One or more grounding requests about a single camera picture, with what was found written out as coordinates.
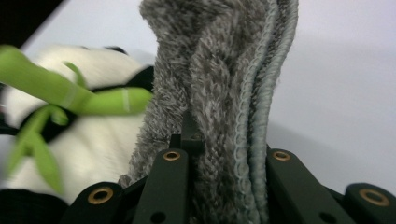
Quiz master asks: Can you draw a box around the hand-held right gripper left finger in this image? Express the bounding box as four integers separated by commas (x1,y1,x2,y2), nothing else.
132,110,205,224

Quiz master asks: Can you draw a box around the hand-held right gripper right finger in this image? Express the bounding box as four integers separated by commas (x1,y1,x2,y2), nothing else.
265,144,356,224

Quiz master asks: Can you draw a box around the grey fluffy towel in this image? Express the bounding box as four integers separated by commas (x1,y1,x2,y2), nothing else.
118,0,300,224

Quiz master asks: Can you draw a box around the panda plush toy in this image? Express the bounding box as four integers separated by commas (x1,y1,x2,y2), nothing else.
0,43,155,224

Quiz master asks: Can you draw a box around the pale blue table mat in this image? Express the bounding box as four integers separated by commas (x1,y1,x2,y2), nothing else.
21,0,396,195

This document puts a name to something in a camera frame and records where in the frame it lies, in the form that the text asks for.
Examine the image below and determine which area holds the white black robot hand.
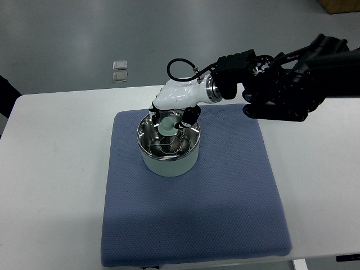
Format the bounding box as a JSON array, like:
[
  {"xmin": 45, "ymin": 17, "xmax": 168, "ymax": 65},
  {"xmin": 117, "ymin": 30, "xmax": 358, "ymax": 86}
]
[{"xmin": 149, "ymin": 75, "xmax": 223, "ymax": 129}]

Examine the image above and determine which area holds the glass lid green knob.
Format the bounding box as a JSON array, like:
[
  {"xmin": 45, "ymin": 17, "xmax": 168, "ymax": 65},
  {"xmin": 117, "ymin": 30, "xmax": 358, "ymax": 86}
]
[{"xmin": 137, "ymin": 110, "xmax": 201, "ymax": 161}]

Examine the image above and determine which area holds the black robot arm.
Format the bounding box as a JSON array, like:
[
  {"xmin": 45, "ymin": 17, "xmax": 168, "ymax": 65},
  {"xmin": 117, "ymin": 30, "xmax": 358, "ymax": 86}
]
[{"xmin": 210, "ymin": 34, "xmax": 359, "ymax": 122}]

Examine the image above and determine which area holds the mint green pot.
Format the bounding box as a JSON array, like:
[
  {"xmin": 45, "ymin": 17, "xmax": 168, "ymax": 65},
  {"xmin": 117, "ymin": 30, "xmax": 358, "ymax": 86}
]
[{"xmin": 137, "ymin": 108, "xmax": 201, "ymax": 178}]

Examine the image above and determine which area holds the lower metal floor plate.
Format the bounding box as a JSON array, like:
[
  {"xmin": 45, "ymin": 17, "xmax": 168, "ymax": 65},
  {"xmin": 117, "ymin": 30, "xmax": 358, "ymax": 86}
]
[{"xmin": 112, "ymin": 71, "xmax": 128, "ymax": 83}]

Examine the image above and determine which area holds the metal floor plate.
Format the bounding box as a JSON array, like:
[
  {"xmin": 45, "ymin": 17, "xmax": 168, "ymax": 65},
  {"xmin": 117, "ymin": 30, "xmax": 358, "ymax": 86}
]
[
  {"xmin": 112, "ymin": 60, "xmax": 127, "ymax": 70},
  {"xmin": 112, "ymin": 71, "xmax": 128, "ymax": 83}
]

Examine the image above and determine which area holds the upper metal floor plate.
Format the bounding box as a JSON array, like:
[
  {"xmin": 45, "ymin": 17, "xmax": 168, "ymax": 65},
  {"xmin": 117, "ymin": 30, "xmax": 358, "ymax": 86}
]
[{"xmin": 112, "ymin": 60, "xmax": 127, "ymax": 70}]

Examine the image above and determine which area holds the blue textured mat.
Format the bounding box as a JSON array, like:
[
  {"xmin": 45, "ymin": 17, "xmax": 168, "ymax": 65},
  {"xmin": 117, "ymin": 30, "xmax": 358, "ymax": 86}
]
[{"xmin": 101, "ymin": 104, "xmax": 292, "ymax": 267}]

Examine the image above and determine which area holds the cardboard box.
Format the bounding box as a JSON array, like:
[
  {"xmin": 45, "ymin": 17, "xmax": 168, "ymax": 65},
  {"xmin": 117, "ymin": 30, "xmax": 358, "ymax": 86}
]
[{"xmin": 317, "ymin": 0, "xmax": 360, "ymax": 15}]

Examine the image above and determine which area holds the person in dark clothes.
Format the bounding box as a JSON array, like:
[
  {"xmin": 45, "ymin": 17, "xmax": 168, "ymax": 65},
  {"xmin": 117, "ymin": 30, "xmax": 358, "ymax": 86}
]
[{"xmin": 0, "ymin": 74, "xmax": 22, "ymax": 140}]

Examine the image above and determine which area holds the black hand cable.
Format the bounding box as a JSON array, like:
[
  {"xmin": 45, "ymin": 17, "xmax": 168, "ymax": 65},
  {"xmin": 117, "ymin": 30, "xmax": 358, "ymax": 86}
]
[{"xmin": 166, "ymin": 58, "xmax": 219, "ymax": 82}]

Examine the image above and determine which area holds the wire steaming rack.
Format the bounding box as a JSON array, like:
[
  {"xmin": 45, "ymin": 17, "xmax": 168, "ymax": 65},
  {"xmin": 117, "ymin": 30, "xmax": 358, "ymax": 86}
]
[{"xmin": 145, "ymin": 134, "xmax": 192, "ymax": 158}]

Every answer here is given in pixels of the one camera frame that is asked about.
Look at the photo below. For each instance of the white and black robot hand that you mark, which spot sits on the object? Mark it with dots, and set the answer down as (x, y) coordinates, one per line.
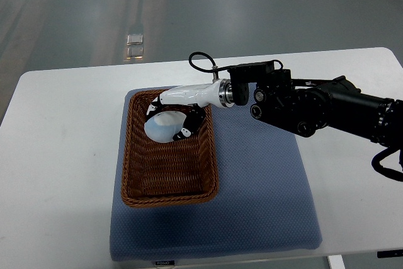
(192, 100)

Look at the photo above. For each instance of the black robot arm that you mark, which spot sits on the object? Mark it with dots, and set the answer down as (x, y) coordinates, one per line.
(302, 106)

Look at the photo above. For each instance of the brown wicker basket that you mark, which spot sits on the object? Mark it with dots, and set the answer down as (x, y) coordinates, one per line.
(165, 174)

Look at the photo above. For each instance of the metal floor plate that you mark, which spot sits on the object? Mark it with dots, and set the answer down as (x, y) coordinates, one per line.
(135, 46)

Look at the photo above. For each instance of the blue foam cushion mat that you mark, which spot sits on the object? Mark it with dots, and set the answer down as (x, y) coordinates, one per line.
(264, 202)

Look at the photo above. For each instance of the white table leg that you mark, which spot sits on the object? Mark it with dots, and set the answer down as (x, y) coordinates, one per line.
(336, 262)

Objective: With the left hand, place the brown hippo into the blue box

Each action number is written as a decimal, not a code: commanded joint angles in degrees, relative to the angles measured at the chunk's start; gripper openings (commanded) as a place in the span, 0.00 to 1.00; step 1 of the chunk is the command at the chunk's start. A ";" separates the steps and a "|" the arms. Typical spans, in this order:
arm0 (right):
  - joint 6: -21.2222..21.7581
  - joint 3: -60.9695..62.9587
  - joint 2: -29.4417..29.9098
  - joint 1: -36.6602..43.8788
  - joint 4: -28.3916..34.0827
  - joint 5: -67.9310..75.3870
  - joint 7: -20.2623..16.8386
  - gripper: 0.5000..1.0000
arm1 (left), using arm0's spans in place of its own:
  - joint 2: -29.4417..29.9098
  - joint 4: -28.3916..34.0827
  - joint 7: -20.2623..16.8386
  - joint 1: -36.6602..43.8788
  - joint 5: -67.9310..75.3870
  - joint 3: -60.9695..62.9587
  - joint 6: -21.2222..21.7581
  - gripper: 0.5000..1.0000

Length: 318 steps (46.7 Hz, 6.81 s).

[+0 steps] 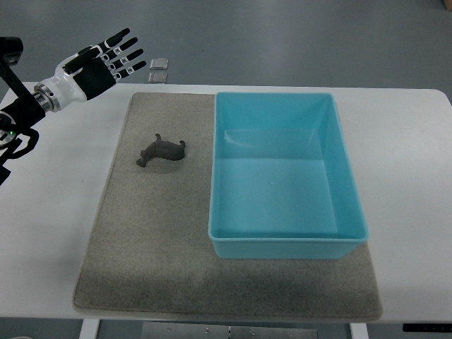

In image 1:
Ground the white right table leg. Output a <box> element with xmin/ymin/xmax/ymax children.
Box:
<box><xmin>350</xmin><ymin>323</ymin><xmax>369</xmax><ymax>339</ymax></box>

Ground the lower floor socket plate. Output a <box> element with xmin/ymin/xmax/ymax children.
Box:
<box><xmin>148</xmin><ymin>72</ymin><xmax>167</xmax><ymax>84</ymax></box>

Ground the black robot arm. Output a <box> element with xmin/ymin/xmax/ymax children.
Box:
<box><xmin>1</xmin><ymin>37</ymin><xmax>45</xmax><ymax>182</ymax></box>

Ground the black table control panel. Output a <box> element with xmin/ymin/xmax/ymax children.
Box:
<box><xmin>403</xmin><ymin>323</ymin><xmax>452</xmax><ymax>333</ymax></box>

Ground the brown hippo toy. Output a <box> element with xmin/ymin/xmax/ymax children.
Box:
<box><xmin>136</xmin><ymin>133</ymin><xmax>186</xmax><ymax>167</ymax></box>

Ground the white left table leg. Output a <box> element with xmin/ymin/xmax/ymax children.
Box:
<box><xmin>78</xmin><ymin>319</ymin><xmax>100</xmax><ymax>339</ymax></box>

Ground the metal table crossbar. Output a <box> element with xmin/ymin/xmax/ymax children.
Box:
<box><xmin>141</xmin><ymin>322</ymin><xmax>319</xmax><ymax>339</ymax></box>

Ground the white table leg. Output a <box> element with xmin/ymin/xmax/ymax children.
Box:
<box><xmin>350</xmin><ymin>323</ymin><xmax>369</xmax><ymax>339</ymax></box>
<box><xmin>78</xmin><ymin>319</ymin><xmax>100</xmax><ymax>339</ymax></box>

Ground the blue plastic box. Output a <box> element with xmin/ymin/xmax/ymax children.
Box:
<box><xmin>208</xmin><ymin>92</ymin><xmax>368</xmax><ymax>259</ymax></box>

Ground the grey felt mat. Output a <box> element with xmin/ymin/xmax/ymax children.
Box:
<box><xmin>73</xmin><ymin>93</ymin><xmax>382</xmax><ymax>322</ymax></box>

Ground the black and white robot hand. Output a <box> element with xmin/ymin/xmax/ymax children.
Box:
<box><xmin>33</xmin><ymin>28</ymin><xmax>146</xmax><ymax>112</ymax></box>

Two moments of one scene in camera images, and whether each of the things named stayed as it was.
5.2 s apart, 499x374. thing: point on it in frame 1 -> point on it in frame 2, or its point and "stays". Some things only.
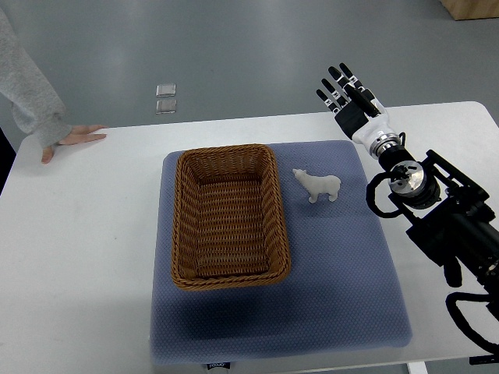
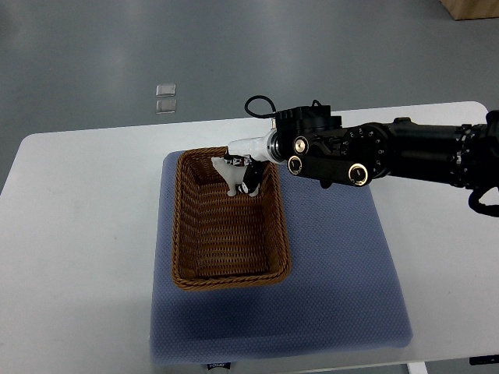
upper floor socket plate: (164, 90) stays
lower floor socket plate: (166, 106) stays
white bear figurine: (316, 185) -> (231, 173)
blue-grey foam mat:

§ **ACTION ITEM**
Read the entries and pick out all lines that include the word "element".

§ **WRITTEN SOLUTION**
Ground the white right table leg. Output a <box> element with xmin/ymin/xmax/ymax children.
Ground the lower floor socket plate. Output a <box> element with xmin/ymin/xmax/ymax children.
Ground the black robot arm. Output a <box> element with xmin/ymin/xmax/ymax children.
Ground the black table control panel. Output a <box> element with xmin/ymin/xmax/ymax children.
Ground the brown hippo toy. Output a <box> element with xmin/ymin/xmax/ymax children.
Ground the white left table leg. Output a <box> element with xmin/ymin/xmax/ymax children.
Ground the metal table crossbar. Output a <box> element with xmin/ymin/xmax/ymax children.
Ground the white table leg. Output a <box> element with xmin/ymin/xmax/ymax children.
Ground the blue plastic box. Output a <box> element with xmin/ymin/xmax/ymax children.
Ground the grey felt mat. Output a <box> element with xmin/ymin/xmax/ymax children.
Ground the black and white robot hand. Output a <box> element with xmin/ymin/xmax/ymax children.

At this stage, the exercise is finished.